Attach arbitrary key-value metadata to the session for filtering and retrieval.

```typescript
const session = client.liveV2().startSession({
  // ... audio format ...
  custom_metadata: { call_id: "call-123", agent: "support-bot" },
});
```

---

## Combining Features

Real-time and post-processing features can be combined freely:

```typescript
const session = client.liveV2().startSession({
  model: "solaria-1",
  encoding: "wav/pcm",
  sample_rate: 16000,
  bit_depth: 16,
  channels: 1,
  realtime_processing: {
    translation: true,
    translation_config: { target_languages: ["fr"] },
    sentiment_analysis: true,
    named_entity_recognition: true,
  },
  post_processing: {
    summarization: true,
    summarization_config: { type: "bullet_points" },
    chapterization: true,
  },
});
```

Enable only what you need — each feature adds processing overhead.

---

## WebSocket Message Reference

For the full list of all WebSocket message types (including lifecycle events and acknowledgments), see [../../live-transcription/references/websocket-events.md](../../live-transcription/references/websocket-events.md).
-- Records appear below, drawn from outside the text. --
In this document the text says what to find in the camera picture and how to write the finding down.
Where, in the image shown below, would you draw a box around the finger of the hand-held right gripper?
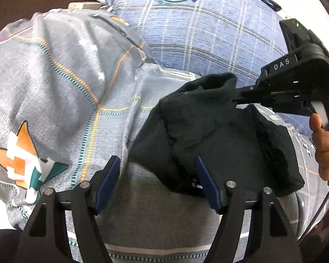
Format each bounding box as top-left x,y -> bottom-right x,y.
234,94 -> 314,116
237,83 -> 300,98

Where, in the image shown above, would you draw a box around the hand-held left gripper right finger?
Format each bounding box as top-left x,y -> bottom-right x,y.
195,156 -> 305,263

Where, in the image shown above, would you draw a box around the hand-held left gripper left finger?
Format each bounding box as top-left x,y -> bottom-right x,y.
14,155 -> 120,263

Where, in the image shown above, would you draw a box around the black pants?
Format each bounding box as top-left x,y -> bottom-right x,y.
129,73 -> 305,198

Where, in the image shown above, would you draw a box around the person's right hand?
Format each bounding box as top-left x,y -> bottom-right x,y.
310,114 -> 329,181

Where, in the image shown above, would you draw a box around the grey patterned bedsheet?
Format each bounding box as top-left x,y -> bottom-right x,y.
0,8 -> 329,263

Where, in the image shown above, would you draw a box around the person's dark clothing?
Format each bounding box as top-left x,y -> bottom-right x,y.
0,229 -> 26,263

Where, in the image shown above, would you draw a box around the black cable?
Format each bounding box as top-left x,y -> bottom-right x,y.
297,167 -> 329,248

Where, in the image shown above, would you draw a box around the wooden bed frame plank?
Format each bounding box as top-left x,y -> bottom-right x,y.
68,2 -> 99,9

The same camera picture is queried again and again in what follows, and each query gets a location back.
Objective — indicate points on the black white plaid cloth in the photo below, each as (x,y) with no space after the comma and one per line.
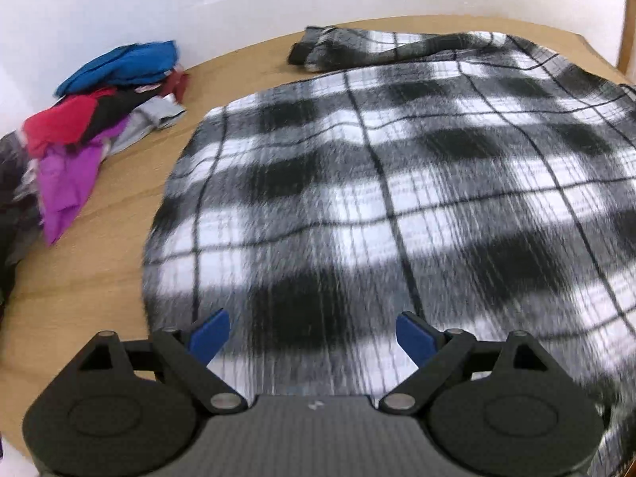
(397,198)

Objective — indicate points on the black garment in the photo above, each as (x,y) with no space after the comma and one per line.
(117,107)

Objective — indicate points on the dark patterned garment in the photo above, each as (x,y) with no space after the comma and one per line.
(15,208)

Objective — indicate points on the purple garment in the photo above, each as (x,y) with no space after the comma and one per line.
(67,189)

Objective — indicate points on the grey garment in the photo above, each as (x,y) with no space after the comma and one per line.
(146,119)

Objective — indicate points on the maroon garment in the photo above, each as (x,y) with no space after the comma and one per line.
(175,84)

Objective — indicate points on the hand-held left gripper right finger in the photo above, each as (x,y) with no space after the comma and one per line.
(416,336)

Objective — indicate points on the wooden door frame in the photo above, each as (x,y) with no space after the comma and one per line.
(627,35)

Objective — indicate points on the red garment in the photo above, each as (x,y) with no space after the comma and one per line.
(59,121)

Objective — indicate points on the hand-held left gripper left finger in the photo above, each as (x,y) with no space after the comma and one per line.
(208,335)

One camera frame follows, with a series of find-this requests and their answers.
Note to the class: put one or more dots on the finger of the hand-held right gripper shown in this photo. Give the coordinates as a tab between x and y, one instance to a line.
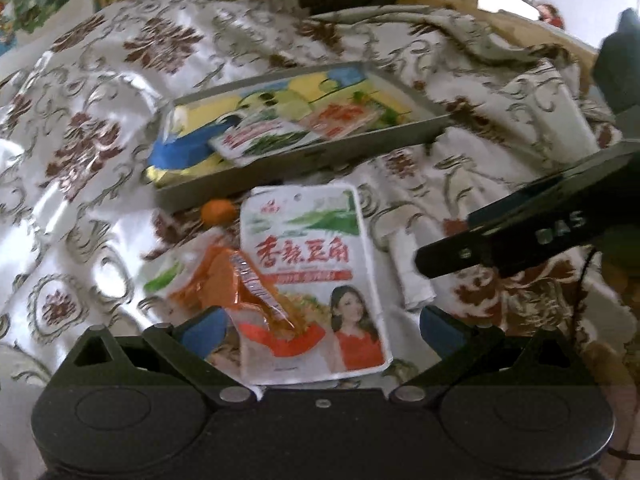
465	252

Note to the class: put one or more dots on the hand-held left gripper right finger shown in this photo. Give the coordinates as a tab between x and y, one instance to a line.
442	332

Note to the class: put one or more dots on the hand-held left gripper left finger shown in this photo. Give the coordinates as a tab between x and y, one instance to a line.
202	332

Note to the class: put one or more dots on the orange translucent snack packet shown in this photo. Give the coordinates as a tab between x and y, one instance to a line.
215	280

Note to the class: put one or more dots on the small orange tangerine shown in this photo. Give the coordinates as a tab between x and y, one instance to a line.
218	211

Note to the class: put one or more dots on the large white snack packet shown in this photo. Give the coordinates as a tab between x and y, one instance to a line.
325	260

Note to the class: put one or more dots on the pink square snack packet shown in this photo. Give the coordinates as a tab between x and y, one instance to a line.
337	120

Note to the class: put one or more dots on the white and green snack packet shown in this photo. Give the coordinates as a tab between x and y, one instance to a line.
260	141

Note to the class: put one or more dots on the grey tray with cartoon picture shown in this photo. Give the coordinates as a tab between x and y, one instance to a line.
280	105

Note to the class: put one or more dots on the white small packet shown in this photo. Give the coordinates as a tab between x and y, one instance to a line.
412	270

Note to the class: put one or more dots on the dark teal object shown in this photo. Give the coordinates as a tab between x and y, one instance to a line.
620	65

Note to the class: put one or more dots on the floral satin blanket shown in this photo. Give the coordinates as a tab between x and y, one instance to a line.
90	185

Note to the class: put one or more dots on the wooden bed rail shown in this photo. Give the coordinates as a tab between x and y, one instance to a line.
500	25

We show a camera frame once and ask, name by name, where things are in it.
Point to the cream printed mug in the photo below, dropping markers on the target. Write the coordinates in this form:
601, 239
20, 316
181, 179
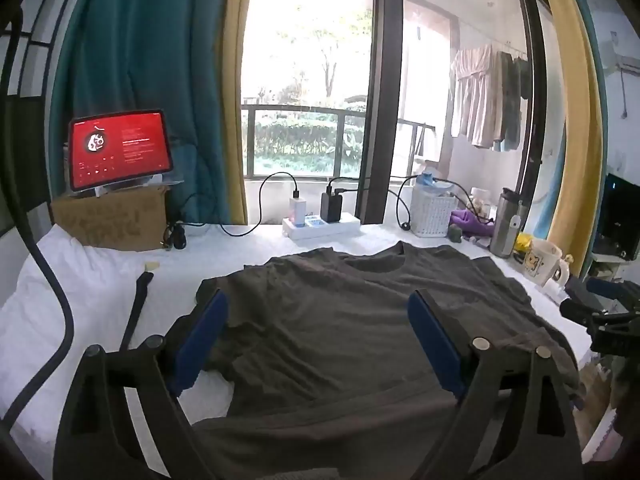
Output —
540, 262

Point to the hanging beige garment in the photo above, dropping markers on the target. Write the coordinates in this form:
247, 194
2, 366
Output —
472, 95

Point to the tablet with red screen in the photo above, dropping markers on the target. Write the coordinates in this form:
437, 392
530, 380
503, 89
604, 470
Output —
117, 147

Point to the yellow snack packet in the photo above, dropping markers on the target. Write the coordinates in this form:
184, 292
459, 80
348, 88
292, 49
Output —
523, 245

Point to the teal curtain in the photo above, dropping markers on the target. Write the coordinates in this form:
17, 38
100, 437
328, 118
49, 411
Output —
150, 60

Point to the hanging dark green garment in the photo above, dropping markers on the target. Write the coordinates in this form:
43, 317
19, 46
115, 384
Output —
515, 95

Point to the blue plastic pack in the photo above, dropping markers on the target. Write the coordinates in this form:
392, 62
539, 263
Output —
429, 180

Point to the balcony railing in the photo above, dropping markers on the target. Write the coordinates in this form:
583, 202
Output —
290, 106

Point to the dark sliding door frame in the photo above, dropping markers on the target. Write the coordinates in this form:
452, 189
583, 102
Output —
382, 110
530, 110

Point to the white charger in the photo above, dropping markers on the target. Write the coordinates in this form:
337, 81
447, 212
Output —
297, 210

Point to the dark grey t-shirt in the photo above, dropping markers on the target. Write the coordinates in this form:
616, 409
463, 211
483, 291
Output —
325, 335

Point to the brown cardboard box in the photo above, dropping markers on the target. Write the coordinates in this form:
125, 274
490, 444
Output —
110, 220

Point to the stainless steel bottle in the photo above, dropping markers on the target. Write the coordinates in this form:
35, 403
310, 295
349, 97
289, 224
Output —
502, 230

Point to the black metal frame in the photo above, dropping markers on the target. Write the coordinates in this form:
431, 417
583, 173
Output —
7, 135

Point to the white power strip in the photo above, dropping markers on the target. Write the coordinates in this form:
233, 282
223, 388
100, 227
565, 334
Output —
330, 230

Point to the small green object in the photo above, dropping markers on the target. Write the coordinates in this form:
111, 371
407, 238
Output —
455, 234

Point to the white perforated basket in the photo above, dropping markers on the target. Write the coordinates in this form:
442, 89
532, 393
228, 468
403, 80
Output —
432, 215

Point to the clear acrylic tablet stand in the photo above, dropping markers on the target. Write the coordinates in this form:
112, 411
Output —
150, 183

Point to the black computer case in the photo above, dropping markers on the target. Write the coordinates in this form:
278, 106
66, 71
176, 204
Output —
622, 215

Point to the black charger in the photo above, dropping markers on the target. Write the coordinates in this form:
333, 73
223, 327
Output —
331, 207

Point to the white shelf unit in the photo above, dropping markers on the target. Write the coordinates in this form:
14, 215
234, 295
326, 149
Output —
607, 266

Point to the small jar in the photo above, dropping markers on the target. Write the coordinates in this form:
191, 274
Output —
481, 202

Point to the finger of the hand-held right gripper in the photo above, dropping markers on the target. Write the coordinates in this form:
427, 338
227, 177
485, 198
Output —
580, 311
605, 287

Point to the purple soft item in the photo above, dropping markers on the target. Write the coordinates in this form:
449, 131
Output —
470, 222

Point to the white air conditioner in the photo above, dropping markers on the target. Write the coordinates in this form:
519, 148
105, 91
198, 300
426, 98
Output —
625, 60

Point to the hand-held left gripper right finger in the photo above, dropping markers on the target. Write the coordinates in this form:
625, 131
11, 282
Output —
435, 340

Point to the yellow curtain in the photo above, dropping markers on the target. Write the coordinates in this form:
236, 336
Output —
575, 110
235, 60

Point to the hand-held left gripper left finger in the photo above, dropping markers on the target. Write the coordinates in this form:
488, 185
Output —
200, 340

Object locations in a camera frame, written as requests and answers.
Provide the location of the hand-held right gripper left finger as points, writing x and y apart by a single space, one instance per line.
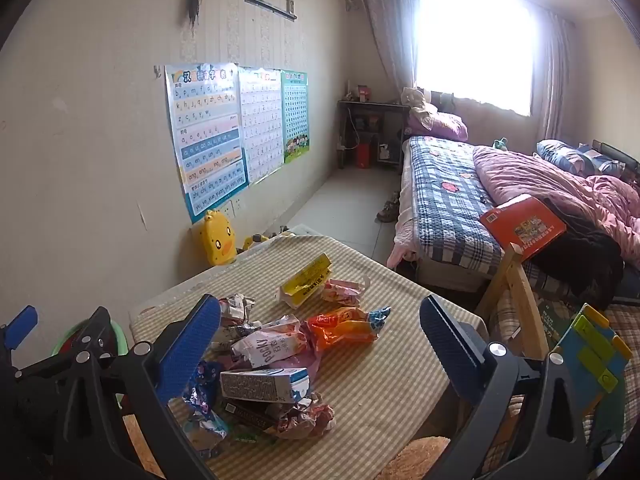
192 345

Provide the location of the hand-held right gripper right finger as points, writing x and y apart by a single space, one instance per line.
450 345

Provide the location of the blue green toy board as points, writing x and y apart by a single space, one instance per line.
585 360

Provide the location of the pink quilt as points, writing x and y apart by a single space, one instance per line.
540 180

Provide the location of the white wall socket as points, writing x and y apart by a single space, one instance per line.
238 205

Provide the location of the orange cardboard box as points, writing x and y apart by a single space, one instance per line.
520 225

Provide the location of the orange snack wrapper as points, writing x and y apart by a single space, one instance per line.
340 327

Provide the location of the white pink snack wrapper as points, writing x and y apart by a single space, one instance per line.
265 347

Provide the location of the purple pillow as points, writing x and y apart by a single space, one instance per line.
445 127

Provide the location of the red patterned wrapper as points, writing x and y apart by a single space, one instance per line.
305 417

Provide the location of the white chart wall poster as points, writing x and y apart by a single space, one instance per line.
260 120

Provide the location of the metal wall bracket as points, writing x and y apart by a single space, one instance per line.
270 6

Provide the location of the checkered cloth table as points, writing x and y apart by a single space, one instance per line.
390 385

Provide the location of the blue letter wall poster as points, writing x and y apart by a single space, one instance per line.
205 135

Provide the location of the red container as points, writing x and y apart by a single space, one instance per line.
363 155

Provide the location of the black cloth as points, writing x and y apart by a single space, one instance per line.
580 260

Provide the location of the small red box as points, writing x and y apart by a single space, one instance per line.
364 93

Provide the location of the brown plush toy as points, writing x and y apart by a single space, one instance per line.
415 460

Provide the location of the yellow duck toy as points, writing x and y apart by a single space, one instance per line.
217 237

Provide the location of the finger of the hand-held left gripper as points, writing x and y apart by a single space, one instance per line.
22 322
95 332

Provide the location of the beige stuffed toy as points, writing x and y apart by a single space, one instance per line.
417 100

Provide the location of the yellow toy car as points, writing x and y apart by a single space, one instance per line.
255 241

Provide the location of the blue striped pillow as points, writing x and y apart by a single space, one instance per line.
565 157

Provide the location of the pair of grey shoes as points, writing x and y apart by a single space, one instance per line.
387 210

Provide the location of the brown plaid cloth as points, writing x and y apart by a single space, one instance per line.
625 325

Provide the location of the dark brown box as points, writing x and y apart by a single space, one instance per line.
247 412

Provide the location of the red bucket with green rim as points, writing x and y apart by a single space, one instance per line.
119 340

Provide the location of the wooden chair frame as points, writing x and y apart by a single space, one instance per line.
525 300

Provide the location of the bright window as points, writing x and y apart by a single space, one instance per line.
475 45

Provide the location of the green book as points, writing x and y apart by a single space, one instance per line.
557 322

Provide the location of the black metal shelf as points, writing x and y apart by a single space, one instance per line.
372 105

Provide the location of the pink strawberry wrapper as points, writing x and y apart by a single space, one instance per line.
340 291

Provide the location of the white small container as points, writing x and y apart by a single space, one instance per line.
384 152

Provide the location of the green chart wall poster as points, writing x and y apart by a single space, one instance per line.
295 110

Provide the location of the lace curtain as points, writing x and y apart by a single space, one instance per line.
555 85
390 35

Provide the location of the blue purple foil wrapper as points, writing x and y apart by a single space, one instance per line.
205 425

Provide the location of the dark bed headboard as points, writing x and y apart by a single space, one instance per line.
620 155

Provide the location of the yellow cardboard box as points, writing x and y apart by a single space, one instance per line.
305 280

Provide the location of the grey white wrapper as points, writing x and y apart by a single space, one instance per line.
235 310

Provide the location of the bed with plaid sheet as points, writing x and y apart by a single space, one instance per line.
445 200

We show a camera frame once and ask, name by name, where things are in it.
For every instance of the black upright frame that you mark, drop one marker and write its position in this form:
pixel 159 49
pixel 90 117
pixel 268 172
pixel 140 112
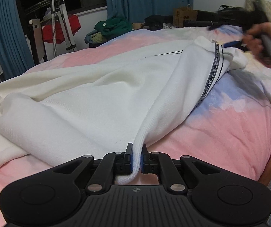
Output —
pixel 37 45

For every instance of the black sofa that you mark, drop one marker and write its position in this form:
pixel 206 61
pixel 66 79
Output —
pixel 211 16

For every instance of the metal railing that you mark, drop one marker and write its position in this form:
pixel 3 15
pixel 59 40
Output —
pixel 38 4

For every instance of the garment steamer stand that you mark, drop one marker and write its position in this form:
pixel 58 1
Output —
pixel 63 21

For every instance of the brown paper bag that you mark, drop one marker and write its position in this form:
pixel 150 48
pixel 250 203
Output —
pixel 185 16

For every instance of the green clothes pile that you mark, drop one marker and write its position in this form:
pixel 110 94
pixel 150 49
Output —
pixel 111 26

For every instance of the black clothes pile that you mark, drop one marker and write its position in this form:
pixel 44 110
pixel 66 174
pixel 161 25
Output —
pixel 156 21

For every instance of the red cloth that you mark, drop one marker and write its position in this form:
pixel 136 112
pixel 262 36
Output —
pixel 75 24

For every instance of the pastel tie-dye bedspread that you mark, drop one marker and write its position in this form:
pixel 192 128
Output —
pixel 220 134

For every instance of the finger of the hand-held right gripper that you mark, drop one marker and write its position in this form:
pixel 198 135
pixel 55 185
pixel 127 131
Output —
pixel 232 44
pixel 214 27

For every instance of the white pants with striped trim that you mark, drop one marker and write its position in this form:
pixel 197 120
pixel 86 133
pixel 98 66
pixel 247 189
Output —
pixel 90 99

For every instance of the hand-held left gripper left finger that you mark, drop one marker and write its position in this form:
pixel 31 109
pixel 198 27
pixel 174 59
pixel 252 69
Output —
pixel 130 162

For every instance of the mixed clothes pile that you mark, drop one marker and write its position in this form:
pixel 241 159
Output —
pixel 95 39

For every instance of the beige plush toy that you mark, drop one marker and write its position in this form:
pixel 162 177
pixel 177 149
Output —
pixel 138 26

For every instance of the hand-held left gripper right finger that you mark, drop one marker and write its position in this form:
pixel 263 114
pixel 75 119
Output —
pixel 144 164
Intelligence-related message types:

| Message type               | Group        | Trigger                                        |
| -------------------------- | ------------ | ---------------------------------------------- |
| `translation`              | Real-time    | `realtime_processing.translation`              |
| `sentiment_analysis`       | Real-time    | `realtime_processing.sentiment_analysis`       |
| `named_entity_recognition` | Real-time    | `realtime_processing.named_entity_recognition` |
| `post_summarization`       | Post-process | `post_processing.summarization`                |
| `post_chapterization`      | Post-process | `post_processing.chapterization`               |

---

## Features NOT Available in Live Mode

These features are pre-recorded only and are silently ignored if configured in a live session:

| Feature             | Pre-recorded alternative                                            |
| ------------------- | ------------------------------------------------------------------- |
| Speaker diarization | Use multi-channel audio (one speaker per channel)                   |
| PII redaction       | Implement client-side redaction on transcript text                  |
| Subtitles (SRT/VTT) | Generate from the final transcript after session ends               |
| Audio-to-LLM        | Use `GET /v2/live/:id` after session ends, then call LLM separately |

For full pre-recorded feature config, see [./pre-recorded-audio-intelligence.md](./pre-recorded-audio-intelligence.md).